■ **Task item**: The answer must consist of every line in the records that contains the word "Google".

------ Extracted data ------

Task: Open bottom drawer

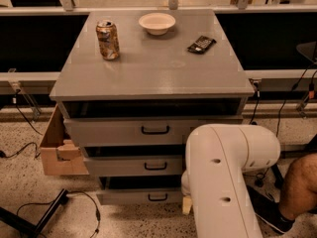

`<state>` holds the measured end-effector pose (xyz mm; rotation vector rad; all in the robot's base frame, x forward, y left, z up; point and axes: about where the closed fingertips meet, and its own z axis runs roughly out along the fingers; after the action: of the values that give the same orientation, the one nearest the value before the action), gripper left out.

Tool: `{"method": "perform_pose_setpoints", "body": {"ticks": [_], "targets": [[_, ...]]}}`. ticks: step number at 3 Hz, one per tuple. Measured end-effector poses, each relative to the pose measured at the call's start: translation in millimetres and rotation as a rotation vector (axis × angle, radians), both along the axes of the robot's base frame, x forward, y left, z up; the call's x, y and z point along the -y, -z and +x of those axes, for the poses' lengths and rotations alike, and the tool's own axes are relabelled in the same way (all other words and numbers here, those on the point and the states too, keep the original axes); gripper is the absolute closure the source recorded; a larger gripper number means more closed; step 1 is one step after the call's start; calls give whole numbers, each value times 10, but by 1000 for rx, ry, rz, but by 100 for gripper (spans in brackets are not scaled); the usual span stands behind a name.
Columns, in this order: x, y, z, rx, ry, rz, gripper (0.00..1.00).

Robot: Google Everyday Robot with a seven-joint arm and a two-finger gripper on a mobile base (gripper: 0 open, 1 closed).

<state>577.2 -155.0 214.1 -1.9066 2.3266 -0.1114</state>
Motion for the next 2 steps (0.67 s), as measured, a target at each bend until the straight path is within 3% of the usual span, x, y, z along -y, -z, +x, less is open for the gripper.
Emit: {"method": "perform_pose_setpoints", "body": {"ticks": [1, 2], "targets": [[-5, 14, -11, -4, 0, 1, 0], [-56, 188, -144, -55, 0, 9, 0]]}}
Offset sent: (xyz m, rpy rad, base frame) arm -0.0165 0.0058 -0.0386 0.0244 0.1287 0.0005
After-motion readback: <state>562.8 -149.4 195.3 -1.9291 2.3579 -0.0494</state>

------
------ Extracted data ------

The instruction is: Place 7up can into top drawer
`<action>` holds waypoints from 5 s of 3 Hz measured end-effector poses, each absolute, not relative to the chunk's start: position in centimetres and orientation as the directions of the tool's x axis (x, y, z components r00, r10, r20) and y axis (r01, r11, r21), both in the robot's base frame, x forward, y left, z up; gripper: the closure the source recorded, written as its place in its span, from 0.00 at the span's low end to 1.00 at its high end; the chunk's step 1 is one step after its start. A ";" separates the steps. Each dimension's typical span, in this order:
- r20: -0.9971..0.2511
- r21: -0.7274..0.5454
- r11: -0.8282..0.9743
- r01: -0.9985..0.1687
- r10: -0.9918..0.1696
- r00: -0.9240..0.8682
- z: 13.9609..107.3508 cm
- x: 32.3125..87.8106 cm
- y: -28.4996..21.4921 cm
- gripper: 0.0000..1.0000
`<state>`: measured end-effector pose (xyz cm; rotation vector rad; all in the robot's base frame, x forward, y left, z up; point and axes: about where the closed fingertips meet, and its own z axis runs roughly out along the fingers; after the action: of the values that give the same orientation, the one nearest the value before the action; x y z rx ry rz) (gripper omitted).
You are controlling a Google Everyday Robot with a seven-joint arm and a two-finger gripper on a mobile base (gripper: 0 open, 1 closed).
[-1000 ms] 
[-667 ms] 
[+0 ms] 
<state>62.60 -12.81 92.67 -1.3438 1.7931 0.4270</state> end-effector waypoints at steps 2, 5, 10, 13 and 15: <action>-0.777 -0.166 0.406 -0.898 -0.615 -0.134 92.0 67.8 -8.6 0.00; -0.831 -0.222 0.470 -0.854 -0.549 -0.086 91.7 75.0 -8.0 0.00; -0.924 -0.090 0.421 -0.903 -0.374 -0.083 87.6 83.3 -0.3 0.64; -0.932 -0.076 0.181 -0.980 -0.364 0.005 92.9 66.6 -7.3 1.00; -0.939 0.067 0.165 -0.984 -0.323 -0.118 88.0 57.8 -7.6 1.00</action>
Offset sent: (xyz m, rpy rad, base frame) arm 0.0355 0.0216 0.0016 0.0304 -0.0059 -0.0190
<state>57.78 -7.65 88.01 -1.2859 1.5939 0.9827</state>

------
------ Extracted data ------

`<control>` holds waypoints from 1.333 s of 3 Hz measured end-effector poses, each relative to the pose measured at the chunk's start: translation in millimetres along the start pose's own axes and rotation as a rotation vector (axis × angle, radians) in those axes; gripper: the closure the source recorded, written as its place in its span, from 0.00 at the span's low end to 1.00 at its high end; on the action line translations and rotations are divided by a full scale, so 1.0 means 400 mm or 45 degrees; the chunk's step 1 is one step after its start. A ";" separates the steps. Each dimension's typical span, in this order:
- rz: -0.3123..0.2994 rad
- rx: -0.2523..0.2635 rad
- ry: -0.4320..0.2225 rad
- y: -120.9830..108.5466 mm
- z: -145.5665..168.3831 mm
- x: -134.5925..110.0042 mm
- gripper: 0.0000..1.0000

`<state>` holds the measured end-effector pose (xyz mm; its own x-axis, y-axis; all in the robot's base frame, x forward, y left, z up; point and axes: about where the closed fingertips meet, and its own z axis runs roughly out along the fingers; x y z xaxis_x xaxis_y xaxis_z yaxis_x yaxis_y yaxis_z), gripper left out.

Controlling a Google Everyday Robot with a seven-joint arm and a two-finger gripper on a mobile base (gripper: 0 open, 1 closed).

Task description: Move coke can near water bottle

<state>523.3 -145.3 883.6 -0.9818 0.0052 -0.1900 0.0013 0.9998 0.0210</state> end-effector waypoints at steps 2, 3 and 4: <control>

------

■ **Written response**:
Robot: Google Everyday Robot with a seven-joint arm and a two-finger gripper on a mobile base (gripper: 0 open, 1 closed).
You are controlling a Google Everyday Robot with a seven-joint arm and a two-finger gripper on a mobile base (gripper: 0 open, 1 closed).
Controlling a Google Everyday Robot with a seven-joint arm and a two-finger gripper on a mobile base (gripper: 0 open, 1 closed).

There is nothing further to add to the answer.